Yue Ye bajó su cabeza, entregando las banderas de comando a Leng Xiao y sentando con las piernas cruzadas en el techo del carruaje.

No tomó directamente el pergamino, sino en su lugar colocó la caja de madera en su pierna, mientras sacaba sus ojos mágicos. En el siguiente instante, un profundo brillo purpura fue liberado desde sus ojos, e inmediatamente, otro brillo purpura emanó desde su pecho.

Parecía como un profundo hueco negro purpura, produciendo una extraña escena en el medio de la noche. Con un brilló esparciéndose alrededor, una caldera purpura con un metro de largo flotó saliendo, amplificando este esplendido lustre.

Esta caldera era circular, y en el instante que apareció, una luna purpura fue condensada en ella. En la espalda de Yue Ye, la torcida luna blanco plateada todavía brillaba deslumbrantemente, e intenso poder mágico ascendió desde su cuerpo.
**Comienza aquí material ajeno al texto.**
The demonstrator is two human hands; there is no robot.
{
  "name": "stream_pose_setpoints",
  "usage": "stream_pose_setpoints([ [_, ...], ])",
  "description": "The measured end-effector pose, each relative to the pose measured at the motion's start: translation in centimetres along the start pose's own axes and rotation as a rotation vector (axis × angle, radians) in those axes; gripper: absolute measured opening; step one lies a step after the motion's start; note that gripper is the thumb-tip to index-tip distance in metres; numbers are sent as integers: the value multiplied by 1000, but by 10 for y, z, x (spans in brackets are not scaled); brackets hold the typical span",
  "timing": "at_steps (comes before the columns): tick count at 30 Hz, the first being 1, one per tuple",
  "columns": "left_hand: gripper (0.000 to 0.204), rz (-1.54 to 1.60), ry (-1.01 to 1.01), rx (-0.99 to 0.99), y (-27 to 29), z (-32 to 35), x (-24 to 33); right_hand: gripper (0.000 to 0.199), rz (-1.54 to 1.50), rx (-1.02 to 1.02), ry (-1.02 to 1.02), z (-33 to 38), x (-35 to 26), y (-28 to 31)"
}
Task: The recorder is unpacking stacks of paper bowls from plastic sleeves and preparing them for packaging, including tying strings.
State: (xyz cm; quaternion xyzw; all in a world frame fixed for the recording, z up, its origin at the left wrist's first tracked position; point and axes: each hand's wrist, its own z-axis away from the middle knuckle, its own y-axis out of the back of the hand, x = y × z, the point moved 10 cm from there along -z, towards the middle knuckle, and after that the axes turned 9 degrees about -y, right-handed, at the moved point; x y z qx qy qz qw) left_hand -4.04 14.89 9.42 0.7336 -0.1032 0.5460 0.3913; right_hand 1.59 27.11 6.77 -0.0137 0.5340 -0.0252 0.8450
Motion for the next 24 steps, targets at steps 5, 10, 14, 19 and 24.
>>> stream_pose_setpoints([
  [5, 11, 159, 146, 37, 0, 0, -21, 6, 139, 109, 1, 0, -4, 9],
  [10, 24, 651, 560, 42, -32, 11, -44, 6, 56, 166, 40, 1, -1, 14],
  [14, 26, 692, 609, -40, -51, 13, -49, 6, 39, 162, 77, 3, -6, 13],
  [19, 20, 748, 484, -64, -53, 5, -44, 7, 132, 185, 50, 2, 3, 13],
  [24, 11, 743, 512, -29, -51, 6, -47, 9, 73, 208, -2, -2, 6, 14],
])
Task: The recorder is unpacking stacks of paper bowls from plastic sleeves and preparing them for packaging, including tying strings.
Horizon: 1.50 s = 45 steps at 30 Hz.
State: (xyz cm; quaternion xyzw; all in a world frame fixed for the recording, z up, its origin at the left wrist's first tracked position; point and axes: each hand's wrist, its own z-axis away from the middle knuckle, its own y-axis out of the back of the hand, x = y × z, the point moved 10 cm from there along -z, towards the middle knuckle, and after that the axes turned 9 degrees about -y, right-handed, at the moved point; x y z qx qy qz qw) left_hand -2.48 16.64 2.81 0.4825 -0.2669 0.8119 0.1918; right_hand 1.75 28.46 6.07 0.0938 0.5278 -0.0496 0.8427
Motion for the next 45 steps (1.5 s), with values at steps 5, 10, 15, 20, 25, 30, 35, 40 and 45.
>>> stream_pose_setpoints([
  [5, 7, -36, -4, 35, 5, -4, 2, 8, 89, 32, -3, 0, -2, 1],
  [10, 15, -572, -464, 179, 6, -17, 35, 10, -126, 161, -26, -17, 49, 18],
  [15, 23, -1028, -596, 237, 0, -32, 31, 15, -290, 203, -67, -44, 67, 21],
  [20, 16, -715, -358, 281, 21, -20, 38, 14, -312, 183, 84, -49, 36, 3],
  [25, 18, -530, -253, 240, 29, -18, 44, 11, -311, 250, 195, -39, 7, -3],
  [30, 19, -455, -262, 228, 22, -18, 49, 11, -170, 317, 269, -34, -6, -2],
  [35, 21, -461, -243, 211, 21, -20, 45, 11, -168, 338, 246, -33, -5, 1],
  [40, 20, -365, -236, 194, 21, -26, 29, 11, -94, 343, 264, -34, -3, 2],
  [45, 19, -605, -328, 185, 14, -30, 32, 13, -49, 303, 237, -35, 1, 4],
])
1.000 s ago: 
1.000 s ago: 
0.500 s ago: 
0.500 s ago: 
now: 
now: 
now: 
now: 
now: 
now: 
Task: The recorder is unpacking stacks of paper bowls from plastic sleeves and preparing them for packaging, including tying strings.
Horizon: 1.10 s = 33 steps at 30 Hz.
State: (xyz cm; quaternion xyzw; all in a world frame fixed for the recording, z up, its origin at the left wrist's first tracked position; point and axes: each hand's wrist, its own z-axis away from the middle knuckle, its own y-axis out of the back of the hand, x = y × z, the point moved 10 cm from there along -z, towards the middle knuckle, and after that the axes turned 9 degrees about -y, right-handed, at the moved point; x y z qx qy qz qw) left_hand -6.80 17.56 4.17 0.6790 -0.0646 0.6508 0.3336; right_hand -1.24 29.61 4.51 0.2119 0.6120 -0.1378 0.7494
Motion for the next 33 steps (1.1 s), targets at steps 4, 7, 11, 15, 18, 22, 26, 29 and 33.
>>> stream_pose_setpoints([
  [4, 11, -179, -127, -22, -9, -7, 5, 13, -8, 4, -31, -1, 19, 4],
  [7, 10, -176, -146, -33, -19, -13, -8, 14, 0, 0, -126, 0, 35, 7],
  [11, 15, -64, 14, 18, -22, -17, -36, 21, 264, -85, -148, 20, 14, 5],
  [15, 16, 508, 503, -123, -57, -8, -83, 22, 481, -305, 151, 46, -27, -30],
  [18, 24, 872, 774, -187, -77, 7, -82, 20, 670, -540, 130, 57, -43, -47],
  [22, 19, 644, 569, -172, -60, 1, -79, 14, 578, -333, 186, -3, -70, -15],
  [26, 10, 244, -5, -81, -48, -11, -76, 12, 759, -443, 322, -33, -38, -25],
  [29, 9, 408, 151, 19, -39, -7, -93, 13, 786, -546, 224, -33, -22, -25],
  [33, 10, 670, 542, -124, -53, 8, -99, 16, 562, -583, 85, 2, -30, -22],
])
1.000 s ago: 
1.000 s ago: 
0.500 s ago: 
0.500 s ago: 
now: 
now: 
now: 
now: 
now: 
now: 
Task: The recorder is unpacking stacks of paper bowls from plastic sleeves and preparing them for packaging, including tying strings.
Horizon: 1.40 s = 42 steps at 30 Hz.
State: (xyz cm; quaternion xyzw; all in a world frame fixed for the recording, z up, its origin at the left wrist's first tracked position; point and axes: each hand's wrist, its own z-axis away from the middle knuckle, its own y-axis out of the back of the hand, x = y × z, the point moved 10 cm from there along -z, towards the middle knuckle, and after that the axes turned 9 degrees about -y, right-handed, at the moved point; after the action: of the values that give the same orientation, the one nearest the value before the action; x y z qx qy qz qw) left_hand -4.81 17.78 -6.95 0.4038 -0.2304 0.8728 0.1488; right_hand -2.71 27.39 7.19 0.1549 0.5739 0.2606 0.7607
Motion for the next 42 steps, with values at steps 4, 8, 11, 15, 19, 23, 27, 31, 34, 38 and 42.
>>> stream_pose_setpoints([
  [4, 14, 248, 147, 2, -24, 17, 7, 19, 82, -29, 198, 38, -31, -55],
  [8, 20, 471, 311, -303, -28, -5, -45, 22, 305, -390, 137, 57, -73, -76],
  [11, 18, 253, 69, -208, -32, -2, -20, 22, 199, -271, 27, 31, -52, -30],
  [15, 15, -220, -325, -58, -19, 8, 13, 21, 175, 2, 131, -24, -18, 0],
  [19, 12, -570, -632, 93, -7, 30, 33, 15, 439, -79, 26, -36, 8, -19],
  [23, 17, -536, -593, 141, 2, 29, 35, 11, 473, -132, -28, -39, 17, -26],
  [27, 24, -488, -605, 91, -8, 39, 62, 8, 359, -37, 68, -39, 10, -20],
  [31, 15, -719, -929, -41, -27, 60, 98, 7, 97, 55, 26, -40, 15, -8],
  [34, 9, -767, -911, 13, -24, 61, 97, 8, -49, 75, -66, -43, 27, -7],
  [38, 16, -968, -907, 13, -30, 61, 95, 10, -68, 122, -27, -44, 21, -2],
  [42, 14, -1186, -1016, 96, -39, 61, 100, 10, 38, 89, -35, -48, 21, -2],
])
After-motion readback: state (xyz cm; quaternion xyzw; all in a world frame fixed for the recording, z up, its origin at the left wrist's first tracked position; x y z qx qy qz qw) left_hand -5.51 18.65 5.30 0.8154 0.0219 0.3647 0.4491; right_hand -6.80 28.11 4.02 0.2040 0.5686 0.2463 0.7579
Un brazalete plateado en la muñeca derecha de Yue Ye brilló y una gema blanca plateada del tamaño de un puño apareció en su mano. En el instante que esta gema apareció, las fluctuaciones mágicas rodearon todo el carruaje inesperadamente fortalecido, girando en torno a dos siluetas.

Con un movimiento del dedo de Yue Ye, la bizarra gema blanca flotó en medio del aire, cayendo con precisión el caldero purpura que salió de su cuerpo. Inmediatamente, el brillo purpura de ese caldero creció, volviéndose en un pilar de luz purpura alzándose hasta el cielo. Sobre la cabeza de Yue Ye, una luna completamente purpura inmediatamente se formó y brilló, iluminando la formación entera de carruajes.